School of Medicine, Faculty of Health Sciences, Queen's University, 15 Arch St Kingston, ON, K7L 3N6 Canada; Departments of Physiology and Pharmacology, Clinical Neurosciences, Cardiac Sciences, Hotchkiss Brain Institute, Libin Cardiovascular Institute of Alberta, Cumming School of Medicine, University of Calgary, 3330 Hospital Dr NW, Calgary, AB, T2N 4N1 Canada.
Department of Biomedical and Molecular Sciences, Faculty of Arts & Science, Queen's University, 94 University Ave, Kingston, ON, K7L 3N9 Canada; Departments of Physiology and Pharmacology, Clinical Neurosciences, Cardiac Sciences, Hotchkiss Brain Institute, Libin Cardiovascular Institute of Alberta, Cumming School of Medicine, University of Calgary, 3330 Hospital Dr NW, Calgary, AB, T2N 4N1 Canada.
Physiol Behav. 2021 Feb 1;229:113198. doi: 10.1016/j.physbeh.2020.113198. Epub 2020 Oct 14.
Human neurovascular coupling research conventionally aims to selectively activate the posterior circulation using a visual task. Different research groups use divergent visual tasks ranging in complexity and eye movement patterns with potential confounding effects.
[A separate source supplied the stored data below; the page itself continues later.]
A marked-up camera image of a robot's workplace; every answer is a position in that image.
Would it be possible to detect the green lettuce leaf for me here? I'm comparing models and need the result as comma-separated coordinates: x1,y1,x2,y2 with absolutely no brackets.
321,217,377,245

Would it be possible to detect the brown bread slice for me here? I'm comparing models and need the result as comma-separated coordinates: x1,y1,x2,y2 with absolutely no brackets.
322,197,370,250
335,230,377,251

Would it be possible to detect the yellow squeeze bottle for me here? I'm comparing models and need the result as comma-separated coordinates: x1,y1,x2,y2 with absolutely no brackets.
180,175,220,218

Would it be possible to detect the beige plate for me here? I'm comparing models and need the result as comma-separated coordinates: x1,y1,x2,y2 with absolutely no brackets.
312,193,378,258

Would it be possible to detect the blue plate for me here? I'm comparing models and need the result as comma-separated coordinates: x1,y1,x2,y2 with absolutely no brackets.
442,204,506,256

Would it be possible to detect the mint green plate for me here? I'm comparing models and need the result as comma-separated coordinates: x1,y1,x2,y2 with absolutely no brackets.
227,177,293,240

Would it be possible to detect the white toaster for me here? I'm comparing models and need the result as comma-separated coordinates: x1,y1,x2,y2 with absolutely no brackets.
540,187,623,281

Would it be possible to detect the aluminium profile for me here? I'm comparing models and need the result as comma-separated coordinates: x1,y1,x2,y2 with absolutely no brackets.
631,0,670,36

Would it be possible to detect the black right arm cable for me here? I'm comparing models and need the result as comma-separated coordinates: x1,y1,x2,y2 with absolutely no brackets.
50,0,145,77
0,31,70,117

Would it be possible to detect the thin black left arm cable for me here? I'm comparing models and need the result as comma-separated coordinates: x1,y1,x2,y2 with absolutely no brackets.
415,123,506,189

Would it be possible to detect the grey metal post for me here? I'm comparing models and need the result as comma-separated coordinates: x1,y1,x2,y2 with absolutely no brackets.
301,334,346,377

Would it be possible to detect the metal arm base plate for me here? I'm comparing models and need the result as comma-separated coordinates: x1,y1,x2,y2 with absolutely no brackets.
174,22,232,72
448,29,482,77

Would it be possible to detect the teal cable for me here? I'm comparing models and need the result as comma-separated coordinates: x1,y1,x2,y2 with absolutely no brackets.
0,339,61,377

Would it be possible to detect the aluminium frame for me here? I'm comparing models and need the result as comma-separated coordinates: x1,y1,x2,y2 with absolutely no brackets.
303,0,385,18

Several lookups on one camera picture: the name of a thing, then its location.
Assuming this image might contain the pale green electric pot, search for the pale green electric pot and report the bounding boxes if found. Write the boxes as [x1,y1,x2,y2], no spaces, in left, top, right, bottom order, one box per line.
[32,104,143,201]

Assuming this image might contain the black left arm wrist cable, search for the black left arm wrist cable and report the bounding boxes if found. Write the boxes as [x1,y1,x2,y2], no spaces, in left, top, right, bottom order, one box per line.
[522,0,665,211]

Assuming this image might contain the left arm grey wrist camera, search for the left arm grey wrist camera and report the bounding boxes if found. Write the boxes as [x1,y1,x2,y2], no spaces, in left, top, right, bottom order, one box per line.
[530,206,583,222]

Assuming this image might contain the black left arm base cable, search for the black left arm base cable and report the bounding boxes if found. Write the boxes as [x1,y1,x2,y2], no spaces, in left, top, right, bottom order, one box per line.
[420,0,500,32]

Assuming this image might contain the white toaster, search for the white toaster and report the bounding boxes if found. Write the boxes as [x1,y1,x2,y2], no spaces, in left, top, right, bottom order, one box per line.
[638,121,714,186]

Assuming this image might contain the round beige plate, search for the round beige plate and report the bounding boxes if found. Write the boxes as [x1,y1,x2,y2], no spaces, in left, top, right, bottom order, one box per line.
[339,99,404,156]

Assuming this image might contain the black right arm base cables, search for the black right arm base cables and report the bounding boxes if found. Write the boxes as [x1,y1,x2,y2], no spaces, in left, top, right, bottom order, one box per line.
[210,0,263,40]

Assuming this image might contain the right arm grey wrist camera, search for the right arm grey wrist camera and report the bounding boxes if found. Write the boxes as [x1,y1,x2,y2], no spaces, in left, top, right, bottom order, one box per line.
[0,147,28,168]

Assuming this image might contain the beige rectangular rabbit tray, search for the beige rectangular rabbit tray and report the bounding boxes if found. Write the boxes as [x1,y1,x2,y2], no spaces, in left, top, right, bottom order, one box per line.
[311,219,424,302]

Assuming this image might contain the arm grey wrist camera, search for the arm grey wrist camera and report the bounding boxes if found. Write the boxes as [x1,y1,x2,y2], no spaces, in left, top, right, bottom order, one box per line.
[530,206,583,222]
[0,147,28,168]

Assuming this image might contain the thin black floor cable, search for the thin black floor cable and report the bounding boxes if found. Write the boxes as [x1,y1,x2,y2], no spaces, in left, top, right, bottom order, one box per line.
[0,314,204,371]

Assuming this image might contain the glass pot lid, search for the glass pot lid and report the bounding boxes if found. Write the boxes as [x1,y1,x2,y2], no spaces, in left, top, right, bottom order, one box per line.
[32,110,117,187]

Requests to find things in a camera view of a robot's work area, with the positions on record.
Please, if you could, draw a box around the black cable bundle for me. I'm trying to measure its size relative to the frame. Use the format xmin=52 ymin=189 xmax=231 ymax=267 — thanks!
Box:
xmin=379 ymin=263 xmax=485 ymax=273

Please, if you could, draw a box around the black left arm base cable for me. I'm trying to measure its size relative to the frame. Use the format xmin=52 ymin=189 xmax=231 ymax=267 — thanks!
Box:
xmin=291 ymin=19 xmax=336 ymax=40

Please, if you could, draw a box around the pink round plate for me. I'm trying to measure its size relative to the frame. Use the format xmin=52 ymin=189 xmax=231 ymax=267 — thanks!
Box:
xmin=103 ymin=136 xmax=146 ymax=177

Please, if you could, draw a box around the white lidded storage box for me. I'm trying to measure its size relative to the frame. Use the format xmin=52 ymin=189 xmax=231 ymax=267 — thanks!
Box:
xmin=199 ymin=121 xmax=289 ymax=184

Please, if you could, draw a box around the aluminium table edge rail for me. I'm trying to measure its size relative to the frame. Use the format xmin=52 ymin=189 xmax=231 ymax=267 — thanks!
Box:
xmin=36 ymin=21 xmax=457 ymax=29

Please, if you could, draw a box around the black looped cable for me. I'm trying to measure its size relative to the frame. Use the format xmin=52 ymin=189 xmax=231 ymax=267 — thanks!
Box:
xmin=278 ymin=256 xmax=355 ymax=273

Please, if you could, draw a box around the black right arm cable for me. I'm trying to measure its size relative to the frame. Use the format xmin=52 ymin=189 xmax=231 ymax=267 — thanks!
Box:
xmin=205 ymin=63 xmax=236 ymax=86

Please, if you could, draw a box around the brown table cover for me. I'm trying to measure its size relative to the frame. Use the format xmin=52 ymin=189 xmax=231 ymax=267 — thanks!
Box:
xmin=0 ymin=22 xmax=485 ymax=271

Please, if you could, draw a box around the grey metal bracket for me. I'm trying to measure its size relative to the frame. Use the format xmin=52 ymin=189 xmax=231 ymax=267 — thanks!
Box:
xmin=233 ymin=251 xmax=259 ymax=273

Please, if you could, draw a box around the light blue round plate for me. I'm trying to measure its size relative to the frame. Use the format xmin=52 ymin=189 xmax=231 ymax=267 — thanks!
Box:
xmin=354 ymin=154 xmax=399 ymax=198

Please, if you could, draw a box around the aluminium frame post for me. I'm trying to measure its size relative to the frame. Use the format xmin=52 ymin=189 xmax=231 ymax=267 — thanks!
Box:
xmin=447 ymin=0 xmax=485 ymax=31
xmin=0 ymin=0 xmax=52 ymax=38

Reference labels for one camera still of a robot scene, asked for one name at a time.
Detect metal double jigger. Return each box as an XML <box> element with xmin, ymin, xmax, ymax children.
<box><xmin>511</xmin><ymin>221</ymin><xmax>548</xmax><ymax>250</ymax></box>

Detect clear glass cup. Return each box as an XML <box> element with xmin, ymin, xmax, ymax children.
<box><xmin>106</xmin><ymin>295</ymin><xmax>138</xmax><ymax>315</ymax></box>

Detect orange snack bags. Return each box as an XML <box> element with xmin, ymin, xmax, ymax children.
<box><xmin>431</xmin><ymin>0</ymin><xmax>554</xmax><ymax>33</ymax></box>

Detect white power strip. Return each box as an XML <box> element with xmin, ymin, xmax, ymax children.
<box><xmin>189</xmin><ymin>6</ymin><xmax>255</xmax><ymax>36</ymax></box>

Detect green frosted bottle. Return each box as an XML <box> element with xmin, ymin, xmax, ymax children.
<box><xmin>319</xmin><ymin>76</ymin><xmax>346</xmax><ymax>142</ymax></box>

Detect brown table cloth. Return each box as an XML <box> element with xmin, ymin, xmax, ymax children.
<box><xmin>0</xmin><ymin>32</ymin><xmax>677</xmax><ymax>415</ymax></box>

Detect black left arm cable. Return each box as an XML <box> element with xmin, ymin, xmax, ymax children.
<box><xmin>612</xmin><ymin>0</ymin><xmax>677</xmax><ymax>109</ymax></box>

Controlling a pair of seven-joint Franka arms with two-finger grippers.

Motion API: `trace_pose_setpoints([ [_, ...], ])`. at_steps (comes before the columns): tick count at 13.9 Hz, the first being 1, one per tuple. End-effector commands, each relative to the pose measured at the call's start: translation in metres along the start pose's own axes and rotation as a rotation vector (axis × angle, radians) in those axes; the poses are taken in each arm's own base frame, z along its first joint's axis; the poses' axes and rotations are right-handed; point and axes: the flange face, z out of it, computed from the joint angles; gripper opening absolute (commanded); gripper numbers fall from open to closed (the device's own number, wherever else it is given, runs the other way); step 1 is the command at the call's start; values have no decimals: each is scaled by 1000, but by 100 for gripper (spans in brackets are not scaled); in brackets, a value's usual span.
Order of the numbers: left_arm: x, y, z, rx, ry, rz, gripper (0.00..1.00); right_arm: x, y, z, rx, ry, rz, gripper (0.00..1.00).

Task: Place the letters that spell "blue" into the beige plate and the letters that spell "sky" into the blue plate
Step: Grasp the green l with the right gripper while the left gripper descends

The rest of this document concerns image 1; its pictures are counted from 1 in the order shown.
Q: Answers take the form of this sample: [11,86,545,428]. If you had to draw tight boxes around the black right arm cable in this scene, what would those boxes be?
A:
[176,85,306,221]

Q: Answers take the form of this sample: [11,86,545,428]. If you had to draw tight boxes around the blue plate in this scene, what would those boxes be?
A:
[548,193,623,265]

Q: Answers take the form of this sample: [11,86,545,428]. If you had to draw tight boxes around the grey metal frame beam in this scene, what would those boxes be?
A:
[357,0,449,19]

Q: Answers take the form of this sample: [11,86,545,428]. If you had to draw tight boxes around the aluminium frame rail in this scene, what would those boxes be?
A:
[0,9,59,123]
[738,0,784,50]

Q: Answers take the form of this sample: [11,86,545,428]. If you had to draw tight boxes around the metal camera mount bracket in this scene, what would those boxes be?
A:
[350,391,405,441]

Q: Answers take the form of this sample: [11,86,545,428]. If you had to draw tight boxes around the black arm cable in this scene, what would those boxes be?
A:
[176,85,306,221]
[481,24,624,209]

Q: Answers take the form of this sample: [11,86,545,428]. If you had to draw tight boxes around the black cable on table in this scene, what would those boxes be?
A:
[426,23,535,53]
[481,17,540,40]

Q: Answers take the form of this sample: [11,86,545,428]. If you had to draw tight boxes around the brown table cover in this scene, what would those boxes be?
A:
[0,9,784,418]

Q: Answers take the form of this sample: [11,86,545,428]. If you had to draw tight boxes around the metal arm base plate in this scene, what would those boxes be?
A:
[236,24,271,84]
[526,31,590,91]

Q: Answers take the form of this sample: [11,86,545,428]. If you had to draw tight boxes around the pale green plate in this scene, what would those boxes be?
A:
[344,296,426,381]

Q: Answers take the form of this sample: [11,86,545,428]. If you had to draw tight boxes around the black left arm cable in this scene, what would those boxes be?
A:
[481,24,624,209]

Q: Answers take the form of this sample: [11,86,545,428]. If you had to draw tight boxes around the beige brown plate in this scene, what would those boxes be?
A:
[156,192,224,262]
To understand the role of task complexity and eye movement patterns in neurovascular coupling, we performed a series of experiments with visual tasks ranging in complexity, eye speed, and eye movement amplitude. Greater task complexity significantly reduced selectivity for the posterior circulation. Greater task amplitude (i.e. larger eye movements) increased selectivity. These findings are important when interpreting and designing neurovascular coupling investigations.
传统上,人类神经血管耦合研究旨在使用视觉任务选择性地激活后循环。不同的研究小组使用不同的视觉任务,其复杂性和眼球运动模式不同,可能会产生潜在的混杂效应。为了了解任务复杂性和眼球运动模式在神经血管耦合中的作用,我们进行了一系列实验,使用了不同复杂性、眼速和眼球运动幅度的视觉任务。任务复杂性的增加显著降低了对后循环的选择性。更大的任务幅度(即更大的眼球运动)增加了选择性。这些发现对于解释和设计神经血管耦合研究非常重要。